Выйдя из ступора, толстяк достал конверт, поманил охранника пальцем и помахал конвертом у него перед носом.
– Как это понимать, придурок?! Откуда, едрит тебя в дышло, в моем столе…
– Не могу знать!
– А надо бы…
Бронкс вытащил из конверта сложенный вчетверо листок. Когда развернул его, первым, что бросилось в глаза, была фигурка черного шахматного короля, заменявшая подпись. В течение нескольких минут в кабинете слышалось только сопение Бронкса, читающего послание.
Наконец он положил листок на стол и взглянул на майора.
– Я поспешил с решением, командир. Корнилов обойдется без ответа. В общем, так: этого тоже – в расход!
Сиваков решил постоять за свою жизнь. Даже со связанными руками он сумел показать барвихинским увальням, как дерутся настоящие мужчины: одного охранника уложил ударом головы в живот, второго, с помощью подножки, заставил расцеловаться со стеной. Третий успел сбежать в коридор и позвать подмогу.
В конце концов, майора все-таки скрутили и выволокли из подвала.
Мистер Бронкс еще раз прочел послание Черного Короля, задумчиво пожевал губами.
– Что ж, подобьем бабки. Никакого сепаратизма. Наше дело – сторона? Нет, ребятушки – война!
Глава 2
Клин клином
Даже в такой простой штуковине, как брезентовая ширма, можно найти много занятного. При том, однако, условии, что на нее надо долго пялиться. Тогда можно увидеть, что одинаковые на первый взгляд заплатки сильно отличаются одна от другой. При желании можно даже найти определенный порядок в их хаотичном расположении и связать сшитый из старых палаток кусок брезента с собственной судьбой. Именно этим занимался Томский. Он сидел перед брезентовым пологом на деревянном ящике и вспоминал о такой же брезентовой ширме на Войковской. Там она отделяла от платформы импровизированный тренажерный зал, который жители станции называли качалкой. Здесь, на бывшей Подбелке, ширма тоже исполняла функцию по охране здоровья – огораживала карантинную зону.

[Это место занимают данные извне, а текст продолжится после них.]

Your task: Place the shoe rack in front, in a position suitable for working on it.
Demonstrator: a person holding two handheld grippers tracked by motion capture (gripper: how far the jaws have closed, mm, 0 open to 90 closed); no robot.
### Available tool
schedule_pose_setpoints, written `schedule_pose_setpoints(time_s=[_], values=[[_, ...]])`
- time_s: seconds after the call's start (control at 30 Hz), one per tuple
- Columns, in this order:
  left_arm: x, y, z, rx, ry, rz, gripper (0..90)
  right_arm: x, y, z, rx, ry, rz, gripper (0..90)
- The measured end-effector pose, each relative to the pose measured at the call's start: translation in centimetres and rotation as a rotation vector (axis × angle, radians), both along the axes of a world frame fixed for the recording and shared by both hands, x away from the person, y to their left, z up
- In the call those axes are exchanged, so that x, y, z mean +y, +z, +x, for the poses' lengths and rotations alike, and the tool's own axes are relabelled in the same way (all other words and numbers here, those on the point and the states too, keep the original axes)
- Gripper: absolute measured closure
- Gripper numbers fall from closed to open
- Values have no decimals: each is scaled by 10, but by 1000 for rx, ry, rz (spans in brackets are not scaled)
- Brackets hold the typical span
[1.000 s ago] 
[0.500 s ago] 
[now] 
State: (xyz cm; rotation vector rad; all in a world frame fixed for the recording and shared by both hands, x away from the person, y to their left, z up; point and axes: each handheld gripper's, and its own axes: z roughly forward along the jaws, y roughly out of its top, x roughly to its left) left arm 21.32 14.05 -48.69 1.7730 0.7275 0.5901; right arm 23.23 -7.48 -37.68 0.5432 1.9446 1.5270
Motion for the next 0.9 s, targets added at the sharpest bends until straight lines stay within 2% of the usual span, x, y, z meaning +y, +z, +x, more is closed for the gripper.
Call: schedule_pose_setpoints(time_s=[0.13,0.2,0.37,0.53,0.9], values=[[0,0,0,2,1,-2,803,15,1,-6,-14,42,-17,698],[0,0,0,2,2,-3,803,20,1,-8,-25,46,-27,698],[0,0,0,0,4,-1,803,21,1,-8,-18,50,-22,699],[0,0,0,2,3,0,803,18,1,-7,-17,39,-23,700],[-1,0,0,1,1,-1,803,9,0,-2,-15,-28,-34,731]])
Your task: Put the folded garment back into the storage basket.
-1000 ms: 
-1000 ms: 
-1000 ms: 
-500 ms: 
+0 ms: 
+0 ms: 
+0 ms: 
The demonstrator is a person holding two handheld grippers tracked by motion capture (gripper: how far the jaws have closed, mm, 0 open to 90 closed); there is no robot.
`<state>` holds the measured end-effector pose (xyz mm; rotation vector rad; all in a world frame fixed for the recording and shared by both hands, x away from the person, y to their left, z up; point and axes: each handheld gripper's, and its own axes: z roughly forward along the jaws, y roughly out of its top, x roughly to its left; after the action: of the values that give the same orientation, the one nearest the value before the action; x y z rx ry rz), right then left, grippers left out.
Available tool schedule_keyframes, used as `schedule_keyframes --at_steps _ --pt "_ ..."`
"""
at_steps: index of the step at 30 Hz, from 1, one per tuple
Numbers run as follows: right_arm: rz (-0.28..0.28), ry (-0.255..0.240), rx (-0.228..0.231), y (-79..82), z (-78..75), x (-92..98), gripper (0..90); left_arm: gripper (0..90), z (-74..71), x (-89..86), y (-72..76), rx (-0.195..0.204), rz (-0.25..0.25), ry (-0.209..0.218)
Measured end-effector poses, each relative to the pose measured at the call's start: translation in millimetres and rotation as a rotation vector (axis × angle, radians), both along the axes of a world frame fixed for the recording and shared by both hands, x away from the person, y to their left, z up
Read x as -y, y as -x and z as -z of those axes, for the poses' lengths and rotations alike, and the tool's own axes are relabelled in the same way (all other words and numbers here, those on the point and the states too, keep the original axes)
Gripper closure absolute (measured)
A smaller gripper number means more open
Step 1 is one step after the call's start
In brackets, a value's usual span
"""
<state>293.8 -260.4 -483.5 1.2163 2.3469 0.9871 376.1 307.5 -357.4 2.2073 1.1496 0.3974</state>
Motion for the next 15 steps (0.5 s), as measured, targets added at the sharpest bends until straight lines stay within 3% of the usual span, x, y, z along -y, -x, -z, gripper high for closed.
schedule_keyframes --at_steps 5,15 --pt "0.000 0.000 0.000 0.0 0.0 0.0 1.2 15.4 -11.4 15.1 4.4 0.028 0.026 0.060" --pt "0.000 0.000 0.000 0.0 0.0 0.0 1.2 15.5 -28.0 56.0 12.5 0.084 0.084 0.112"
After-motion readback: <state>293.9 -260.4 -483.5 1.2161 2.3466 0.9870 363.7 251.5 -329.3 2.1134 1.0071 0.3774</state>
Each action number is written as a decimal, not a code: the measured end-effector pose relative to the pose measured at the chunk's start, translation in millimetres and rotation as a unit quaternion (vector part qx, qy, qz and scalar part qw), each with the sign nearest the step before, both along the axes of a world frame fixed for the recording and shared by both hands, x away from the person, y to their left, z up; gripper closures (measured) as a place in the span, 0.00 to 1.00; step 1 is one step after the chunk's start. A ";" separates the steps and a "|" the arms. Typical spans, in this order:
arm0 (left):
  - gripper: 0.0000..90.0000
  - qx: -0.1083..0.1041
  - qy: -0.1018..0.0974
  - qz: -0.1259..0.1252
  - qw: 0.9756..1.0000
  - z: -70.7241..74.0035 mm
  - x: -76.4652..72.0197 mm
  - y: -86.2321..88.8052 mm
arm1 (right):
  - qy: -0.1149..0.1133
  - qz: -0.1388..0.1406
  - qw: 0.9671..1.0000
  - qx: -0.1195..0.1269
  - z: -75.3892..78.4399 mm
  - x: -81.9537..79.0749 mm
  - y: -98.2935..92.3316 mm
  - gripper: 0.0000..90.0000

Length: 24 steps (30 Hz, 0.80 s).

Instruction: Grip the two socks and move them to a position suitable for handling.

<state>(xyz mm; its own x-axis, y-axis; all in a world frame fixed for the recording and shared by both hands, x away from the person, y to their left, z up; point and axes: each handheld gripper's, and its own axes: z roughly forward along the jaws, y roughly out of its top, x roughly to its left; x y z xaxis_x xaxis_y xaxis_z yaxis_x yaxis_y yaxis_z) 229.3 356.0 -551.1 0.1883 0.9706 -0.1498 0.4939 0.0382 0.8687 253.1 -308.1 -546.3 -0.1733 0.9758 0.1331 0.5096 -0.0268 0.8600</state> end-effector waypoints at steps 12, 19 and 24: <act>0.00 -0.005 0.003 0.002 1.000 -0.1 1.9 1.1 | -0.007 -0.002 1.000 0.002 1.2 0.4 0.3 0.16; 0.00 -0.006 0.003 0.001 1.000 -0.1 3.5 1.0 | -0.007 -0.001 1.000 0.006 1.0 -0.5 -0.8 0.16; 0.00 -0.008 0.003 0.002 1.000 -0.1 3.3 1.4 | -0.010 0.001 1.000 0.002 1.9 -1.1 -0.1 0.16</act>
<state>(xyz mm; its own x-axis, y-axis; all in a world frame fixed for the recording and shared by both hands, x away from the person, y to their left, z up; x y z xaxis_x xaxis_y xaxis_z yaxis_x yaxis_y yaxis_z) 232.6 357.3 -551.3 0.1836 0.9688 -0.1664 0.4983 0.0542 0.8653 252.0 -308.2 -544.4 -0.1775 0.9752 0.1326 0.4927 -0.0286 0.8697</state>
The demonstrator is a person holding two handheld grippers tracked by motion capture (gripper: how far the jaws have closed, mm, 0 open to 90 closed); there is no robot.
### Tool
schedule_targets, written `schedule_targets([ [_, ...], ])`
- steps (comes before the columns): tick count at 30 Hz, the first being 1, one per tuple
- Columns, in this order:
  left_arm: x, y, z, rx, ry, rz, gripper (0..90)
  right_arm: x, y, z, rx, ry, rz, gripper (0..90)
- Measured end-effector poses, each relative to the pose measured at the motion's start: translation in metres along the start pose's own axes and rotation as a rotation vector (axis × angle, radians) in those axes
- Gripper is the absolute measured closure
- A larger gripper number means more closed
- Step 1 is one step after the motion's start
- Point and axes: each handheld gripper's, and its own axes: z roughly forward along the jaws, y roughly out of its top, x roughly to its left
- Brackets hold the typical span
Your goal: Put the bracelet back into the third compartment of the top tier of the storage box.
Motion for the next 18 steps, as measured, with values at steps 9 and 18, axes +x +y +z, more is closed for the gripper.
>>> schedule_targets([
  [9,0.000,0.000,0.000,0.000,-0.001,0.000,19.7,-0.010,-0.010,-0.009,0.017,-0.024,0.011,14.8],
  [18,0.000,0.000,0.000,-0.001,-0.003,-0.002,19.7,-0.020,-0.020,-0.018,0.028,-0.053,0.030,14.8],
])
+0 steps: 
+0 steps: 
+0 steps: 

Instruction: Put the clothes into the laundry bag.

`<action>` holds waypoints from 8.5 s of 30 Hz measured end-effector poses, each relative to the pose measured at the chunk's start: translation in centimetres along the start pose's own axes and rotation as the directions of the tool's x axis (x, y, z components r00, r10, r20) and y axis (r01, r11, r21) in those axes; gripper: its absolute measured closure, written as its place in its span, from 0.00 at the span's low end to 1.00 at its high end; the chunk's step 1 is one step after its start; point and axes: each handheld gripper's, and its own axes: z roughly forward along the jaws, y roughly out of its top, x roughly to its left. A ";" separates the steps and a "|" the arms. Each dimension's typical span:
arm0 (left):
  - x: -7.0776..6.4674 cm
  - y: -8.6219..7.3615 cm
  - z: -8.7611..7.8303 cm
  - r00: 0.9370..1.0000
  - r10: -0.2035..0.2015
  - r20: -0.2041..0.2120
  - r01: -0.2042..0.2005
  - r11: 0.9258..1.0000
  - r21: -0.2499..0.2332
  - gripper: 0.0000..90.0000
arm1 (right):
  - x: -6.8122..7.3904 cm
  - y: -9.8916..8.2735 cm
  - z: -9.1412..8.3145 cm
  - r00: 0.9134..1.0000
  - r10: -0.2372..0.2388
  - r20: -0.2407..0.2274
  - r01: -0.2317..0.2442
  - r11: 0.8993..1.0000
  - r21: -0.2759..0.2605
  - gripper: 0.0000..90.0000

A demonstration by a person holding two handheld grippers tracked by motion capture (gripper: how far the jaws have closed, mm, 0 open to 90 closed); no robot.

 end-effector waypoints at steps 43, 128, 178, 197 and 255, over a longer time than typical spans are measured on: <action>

Небольшой лазарет пришлось сделать после того, как болезнь поразила нескольких мужчин, бывших узников Берилага, и женщину, появившуюся на станции уже после ее переименования. Симптомы заболевания напоминали бронхит – насморк, першение в горле, сухой кашель. Это на первой стадии. Потом больные начинали жаловаться на жжение в груди и высокую температуру. Началось это неделю назад, и с тех пор карантинную зону пришлось дважды расширять. Заболевшим не помогали антибиотики, а марлевые повязки, которые теперь носили все обитатели станции имени Че Гевары, не препятствовали распространению заразы.